Son adhésion aux soins demeure fragile : il négocie la prise de ses traitements et ne reconnait toujours pas la nécessité du traitement médicamenteux ni celle de son hospitalisation sous contrainte.
Au regard de son état clinique, le maintien de la mesure de contrainte s’avère indispensable afin de garantir la continuité des soins et d’assurer la sécurité du patient ainsi que celle de son entourage ».
Ce médecin conclut que les soins psychiatriques doivent être maintenus à temps complet.
Cet avis médical est suffisamment précis et circonstancié pour justifier les restrictions à l’exercice des libertés individuelles de [O] [N], qui demeurent adaptées, nécessaires et proportionnées à son état mental et à la mise en 'uvre du traitement requis, les troubles mentaux dont souffre [O] [N] nécessitent des soins et compromettent la sûreté des personnes ou portent atteinte, de façon grave, à l’ordre public.

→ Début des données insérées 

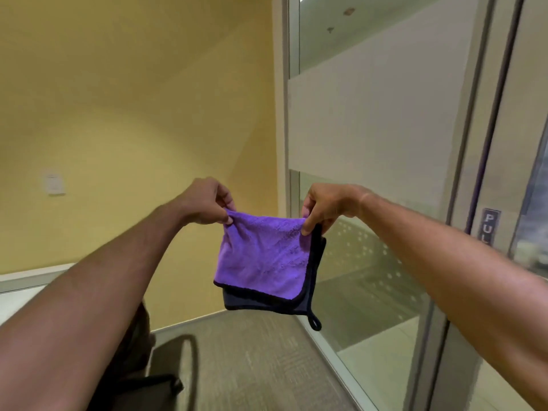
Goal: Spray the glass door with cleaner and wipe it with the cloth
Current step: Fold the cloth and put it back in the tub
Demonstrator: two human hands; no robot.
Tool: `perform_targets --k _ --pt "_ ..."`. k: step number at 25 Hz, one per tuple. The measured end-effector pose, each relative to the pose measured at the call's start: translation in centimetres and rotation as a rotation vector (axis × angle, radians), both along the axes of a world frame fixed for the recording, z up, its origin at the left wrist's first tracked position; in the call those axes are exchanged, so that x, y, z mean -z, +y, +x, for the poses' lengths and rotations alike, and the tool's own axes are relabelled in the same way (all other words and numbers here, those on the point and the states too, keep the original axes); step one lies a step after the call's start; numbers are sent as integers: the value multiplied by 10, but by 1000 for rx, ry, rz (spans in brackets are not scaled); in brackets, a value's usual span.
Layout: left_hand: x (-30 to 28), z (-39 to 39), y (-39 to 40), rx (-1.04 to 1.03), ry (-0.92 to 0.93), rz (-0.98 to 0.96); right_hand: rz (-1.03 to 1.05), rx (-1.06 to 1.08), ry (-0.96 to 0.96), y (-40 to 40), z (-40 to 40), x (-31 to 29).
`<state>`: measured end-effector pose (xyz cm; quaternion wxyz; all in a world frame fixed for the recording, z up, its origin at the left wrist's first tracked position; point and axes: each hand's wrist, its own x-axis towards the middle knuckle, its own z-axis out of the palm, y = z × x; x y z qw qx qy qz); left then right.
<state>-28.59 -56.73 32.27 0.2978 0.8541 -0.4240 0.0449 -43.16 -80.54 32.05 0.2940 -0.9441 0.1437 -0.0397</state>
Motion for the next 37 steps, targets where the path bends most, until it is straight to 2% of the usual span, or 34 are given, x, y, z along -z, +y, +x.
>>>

L’ordonnance sera donc confirmée en ce qu’elle a maintenu la mesure de soins psychiatriques de [O] [N] sous la forme d’une hospitalisation complète, toute organisation des soins selon d’autres modalités étant en l’état impossible.
PAR CES MOTIFS
Statuant par ordonnance réputée contradictoire,
Déclarons l’appel de [O] [N] recevable,
Confirmons l’ordonnance entreprise en toutes ses dispositions,
Laissons les dépens à la charge du Trésor public.
Prononcé par mise à disposition de notre ordonnance au greffe de la cour, les parties en ayant été préalablement avisées selon les conditions prévues au deuxième alinéa de l’article 450 du code de procédure civile.